By Allison Levine, Foodable Contributor
The world of wine is vast. There are over 10,000 different varieties of wine grapes and wine is made in more than 20 countries around the world. In the US alone, there are more than 7000 wineries. So, when you are putting a wine list together, where do you begin?
There are so many different wines to choose from that it is easy for wine buyers, and thereby customers, to default to familiar brands. Is it the job of the Wine Director to create a list that is recognizable to guests or to create a wine list that is esoteric and unique? Perhaps it is a combination of both. And, under the guidance of a passionate and knowledgeable wine team, the world of wine can be introduced to the customer.
There are many wines that have been mass-marketed and are recognizable. Despite wanting to find wines they are familiar with, when customers go out to eat they don’t want to find wines that they saw on sale at the local grocery store. There is nothing worse than seeing a wine for $30 or $40 on a wine list that you might have seen at the grocery store for $11.99, or less. Also, predictable and safe wine lists are boring.

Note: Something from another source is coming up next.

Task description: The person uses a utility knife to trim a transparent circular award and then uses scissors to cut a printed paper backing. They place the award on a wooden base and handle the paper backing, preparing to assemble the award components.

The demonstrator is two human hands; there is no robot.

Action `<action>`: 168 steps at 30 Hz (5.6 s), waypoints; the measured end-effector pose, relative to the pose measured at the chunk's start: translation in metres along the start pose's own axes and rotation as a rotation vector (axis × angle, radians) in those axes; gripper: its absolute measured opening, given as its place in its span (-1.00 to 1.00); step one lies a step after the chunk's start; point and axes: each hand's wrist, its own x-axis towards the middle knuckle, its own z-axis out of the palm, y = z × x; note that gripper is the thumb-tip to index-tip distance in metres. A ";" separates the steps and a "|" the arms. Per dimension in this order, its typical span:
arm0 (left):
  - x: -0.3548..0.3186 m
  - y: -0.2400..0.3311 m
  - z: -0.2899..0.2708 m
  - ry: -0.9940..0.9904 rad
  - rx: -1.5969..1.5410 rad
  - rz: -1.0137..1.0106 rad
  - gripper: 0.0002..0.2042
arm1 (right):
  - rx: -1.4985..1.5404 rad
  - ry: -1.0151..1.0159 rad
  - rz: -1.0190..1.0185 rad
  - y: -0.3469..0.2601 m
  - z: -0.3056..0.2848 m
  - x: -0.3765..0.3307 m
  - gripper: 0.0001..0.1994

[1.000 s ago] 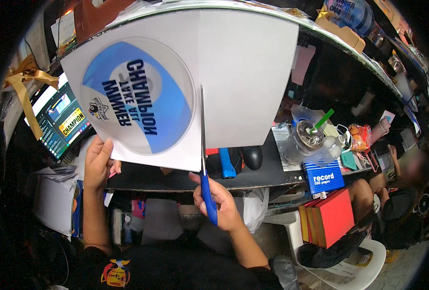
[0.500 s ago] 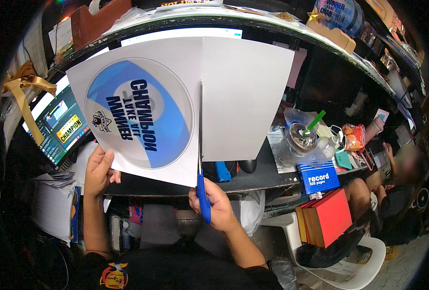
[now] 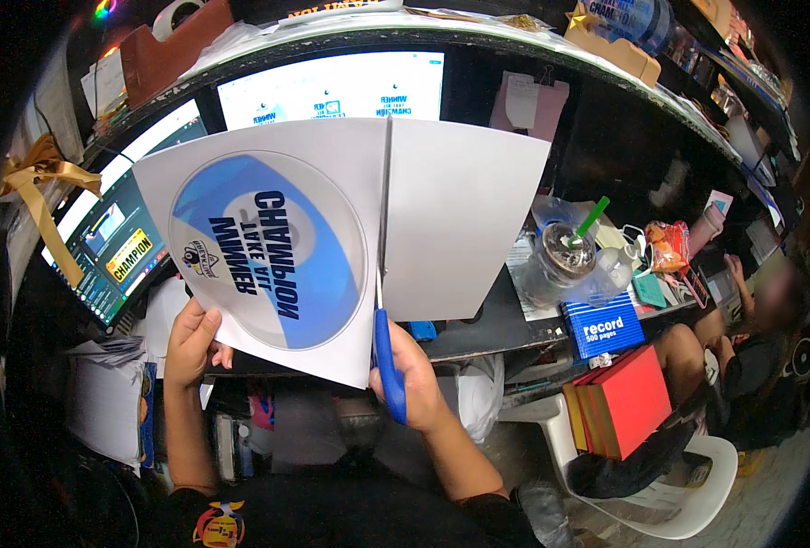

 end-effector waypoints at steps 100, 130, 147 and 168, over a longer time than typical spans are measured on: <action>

This is not to say that a wine list should be like reading a foreign language. It should not be intimidating– but it should be exciting. A wine list must fit the restaurant menu and pair with the food. But it is also a chance to expose customers to new wines, new producers, new varietals and new places.
A wine list is an opportunity to offer variety with a level of familiarity and a level of intrigue. Here are three ways that you can diversify your list without being completely obscure.
We all know the popular, mass-marketed, highly rated wines. But, with so many fantastic under-the-radar producers, there are great quality wines at good value. It gets tiring to see the same handful of producers on every wine list. Encourage people to try new, small-lot producers from regions that they know and like, such as Napa Valley, Chianti or Marlborough, New Zealand.
It is not uncommon to see wines from California, France, Italy or Spain on a wine list. But, why not add a wine from a lesser-known region, such as Greece, Slovenia or Croatia. While these regions may not be familiar to many, they produce international varietals, such as Sauvignon Blanc and Cabernet Sauvignon, which will be recognizable to all.
For instance, Slovenia, a small country that boarders the northeast Italian region of Friuli-Venezia Giulia, has been making wine for over 400 years. It produces many recognizable varietals that are found world-wide, such as Pinot Gris, Sauvignon Blanc, Merlot and Cabernet Sauvignon, as well as indigenous varieties. There are interesting stories to tell about the countries and the wineries which will interest customers. For example, the 2009 Cabernet Sauvignon from Erzetic Winery in Brda, Slovenia is in many ways a typical Cabernet with characteristics of ripe red fruits, violet and vanilla. But this wine spends 18 months in a genuine Georgian clay amphora which allows the wine to age with less oak influence.
Wine lists should have familiar varietals– such as Sauvignon Blanc, Chardonnay, Pinot Noir and Cabernet Sauvignon. But if you have wines from France, Italy and Spain on your menu, why not try indigenous varietals from those countries? If a menu features seafood and crisp white wines are what you are looking for, include little-known white varietals like Verdicchio, Vermentino or Albariño along with Sauvignon Blanc. And with meat dishes, include wines like Malbec, Tempranillo and Barbera, to name a few.
Or to really add some different varietals, try Greek wines. The names (Assyrtiko, Agiorgitiko, Xinomavro) may be difficult to pronounce but they are starting to appear on wine lists. The red wine Xinomavro from Naoussa will satisfy those who like the acidity, red fruit and earthy characteristics of Nebbiolo but at a lesser price.
Offering a diverse wine list does not necessarily mean offering a lot of wines. But, by offering a mix of different producers, regions and varietals, you will set a restaurant apart. The staff’s knowledge of wine will increase and rather than being complacent about the list, they will be excited to share it with customers, who in turn will be open to trying new wines.